La schizophrénie est une affection psychotique chronique, qui peut prendre des formes très variées (on parle des schizophrénies). Elle touche 1 % de la population mondiale, soit en France environ 600 000 personnes. Les troubles débutent entre 15 et 30 ans et évoluent sur la vie entière.

De nombreuses hypothèses existent sur ses causes, mais son origine reste inconnue. Les chercheurs s’accordent actuellement pour dire que l’addition de facteurs génétiques et de stress psychologiques et environnementaux créerait une vulnérabilité permettant le développement des troubles.

Elle peut avoir un impact important sur l’adaptation sociale et entrainer une grande souffrance chez la personne et ses proches.

La classification des troubles psychiques

Il existe plusieurs façons de décrire les troubles psychiques, correspondant à différents courants de l’histoire de la psychiatrie. Actuellement, deux classifications internationales des diagnostics psychiatriques sont utilisées par les psychiatres :

  • La Classification internationale des maladies de l’Organisation Mondiale de la santé, 10e version (CIM-10) ;
  • Diagnostic Statistical Manual, quatrième version (DSMIV), de l’Association américaine de psychiatrie.

Ces classifications proposent une description clinique de syndromes (ensemble de symptômes). Elles ne tiennent pas compte de l’histoire de la personne et ne remplacent pas le diagnostic du clinicien.

Schizophrénie(s)

Les symptômes

La désorganisation ou la dissociation

C’est la perte de l’unité psychique, qui provoque un relâchement des associations entre les idées, les émotions et les attitudes. La pensée devient floue, discontinue (diffluence). Le discours est parfois illogique et difficile à suivre. Le langage perd sa fonction de communication.

L’expression émotionnelle est sans rapport avec la situation. Le contact peut être froid. On peut constater la présence simultanée de sentiments contraires (ambivalence affective). Cette désorganisation se traduit par une bizarrerie, des sourires immotivés, des conduites qui paraissent étranges voire absurdes. Le comportement ne semble plus toujours dirigé vers un but compréhensible.

Le délire paranoïde et les symptômes dits positifs ou productifs

Le délire est une perception erronée de la réalité : la personne voit, entend, sent ou ressent des choses qui n’existent pas pour ceux qui l’entourent. Il n’est pas possible de la convaincre de son erreur.

Le délire paranoïde est flou, mal structuré, non systématisé (les idées délirantes n’ont pas de lien entre elles), pauvre et stéréotypé. Il évolue vers la chronicité, avec des périodes de rémission.
Il repose sur des hallucinations acoustico-verbales (entendre des voix) et intrapsychiques avec un automatisme mental (impression que la pensée est devinée, commentée ou volée, que des actes ou des pensées sont imposées).

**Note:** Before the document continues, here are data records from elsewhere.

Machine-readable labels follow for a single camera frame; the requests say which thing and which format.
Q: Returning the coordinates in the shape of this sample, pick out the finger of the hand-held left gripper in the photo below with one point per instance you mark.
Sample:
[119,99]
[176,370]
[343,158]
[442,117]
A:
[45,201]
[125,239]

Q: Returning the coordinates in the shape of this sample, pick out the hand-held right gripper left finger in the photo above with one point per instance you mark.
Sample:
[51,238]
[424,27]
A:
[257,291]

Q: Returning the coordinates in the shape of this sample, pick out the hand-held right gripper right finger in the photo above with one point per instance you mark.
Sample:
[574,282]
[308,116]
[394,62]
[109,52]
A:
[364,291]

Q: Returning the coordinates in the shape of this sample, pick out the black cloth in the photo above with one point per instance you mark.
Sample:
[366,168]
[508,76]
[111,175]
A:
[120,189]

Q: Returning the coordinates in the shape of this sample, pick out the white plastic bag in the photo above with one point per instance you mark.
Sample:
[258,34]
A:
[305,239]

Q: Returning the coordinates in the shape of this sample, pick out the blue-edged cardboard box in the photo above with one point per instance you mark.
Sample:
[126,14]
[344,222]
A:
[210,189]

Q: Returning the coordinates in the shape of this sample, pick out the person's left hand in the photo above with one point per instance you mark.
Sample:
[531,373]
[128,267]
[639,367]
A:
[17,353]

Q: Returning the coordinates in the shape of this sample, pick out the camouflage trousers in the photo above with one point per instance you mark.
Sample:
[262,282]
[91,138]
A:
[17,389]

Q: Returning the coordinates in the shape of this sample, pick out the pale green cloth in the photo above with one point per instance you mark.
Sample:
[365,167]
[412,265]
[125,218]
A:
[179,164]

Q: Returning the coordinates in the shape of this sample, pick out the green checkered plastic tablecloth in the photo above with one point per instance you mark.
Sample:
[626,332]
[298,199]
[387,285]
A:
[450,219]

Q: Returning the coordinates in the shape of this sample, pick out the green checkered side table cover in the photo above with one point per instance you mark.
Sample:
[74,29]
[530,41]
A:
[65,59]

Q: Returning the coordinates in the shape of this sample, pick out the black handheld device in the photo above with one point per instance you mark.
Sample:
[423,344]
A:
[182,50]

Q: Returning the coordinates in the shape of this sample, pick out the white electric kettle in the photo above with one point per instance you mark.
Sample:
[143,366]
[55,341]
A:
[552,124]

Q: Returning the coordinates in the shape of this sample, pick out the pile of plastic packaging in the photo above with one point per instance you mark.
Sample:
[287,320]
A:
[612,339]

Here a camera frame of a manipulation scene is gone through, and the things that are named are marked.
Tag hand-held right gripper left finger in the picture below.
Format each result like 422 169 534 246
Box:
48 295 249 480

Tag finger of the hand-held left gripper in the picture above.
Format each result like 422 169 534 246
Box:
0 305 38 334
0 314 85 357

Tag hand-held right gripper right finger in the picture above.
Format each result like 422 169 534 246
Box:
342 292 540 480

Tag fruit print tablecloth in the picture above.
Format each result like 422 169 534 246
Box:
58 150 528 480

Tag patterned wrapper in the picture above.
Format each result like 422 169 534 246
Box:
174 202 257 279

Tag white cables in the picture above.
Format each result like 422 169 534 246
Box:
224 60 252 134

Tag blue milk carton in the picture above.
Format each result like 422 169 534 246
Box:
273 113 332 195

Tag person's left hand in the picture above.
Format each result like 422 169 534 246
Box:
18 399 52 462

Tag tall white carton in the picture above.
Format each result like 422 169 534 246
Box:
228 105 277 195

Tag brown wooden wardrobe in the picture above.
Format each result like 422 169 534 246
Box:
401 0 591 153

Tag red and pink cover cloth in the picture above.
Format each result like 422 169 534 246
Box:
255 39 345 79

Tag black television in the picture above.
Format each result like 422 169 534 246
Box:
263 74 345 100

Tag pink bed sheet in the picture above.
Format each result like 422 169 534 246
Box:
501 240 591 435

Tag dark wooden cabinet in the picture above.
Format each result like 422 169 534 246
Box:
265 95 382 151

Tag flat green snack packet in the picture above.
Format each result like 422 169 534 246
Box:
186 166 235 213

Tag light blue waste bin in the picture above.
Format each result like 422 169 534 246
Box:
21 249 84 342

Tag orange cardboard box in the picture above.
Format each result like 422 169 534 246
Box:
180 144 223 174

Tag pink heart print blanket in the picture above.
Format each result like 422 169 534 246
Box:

Souvent les hallucinations sont repérées indirectement : attitudes d’écoute, suspension de la parole, expression de peur ou de surprise, soliloquie (la personne converse avec elle-même à haute voix).

D’autres mécanismes délirants (intuition, illusion, interprétation, imagination) peuvent être présents.

Les thèmes délirants sont assez récurrents pour une personne. Ils peuvent être persécutifs, mystiques, mégalomaniaques, d’influence (conviction d’être sous l’emprise d’une force extérieure), hypocondriaques, de référence (la personne attribue à l’environnement une signification particulière ayant trait à elle-même : les émissions de télévision, de radio ou Internet s’adressent à elle par exemple) ou de transformation corporelle. La personne est souvent réticente à exprimer ses convictions délirantes.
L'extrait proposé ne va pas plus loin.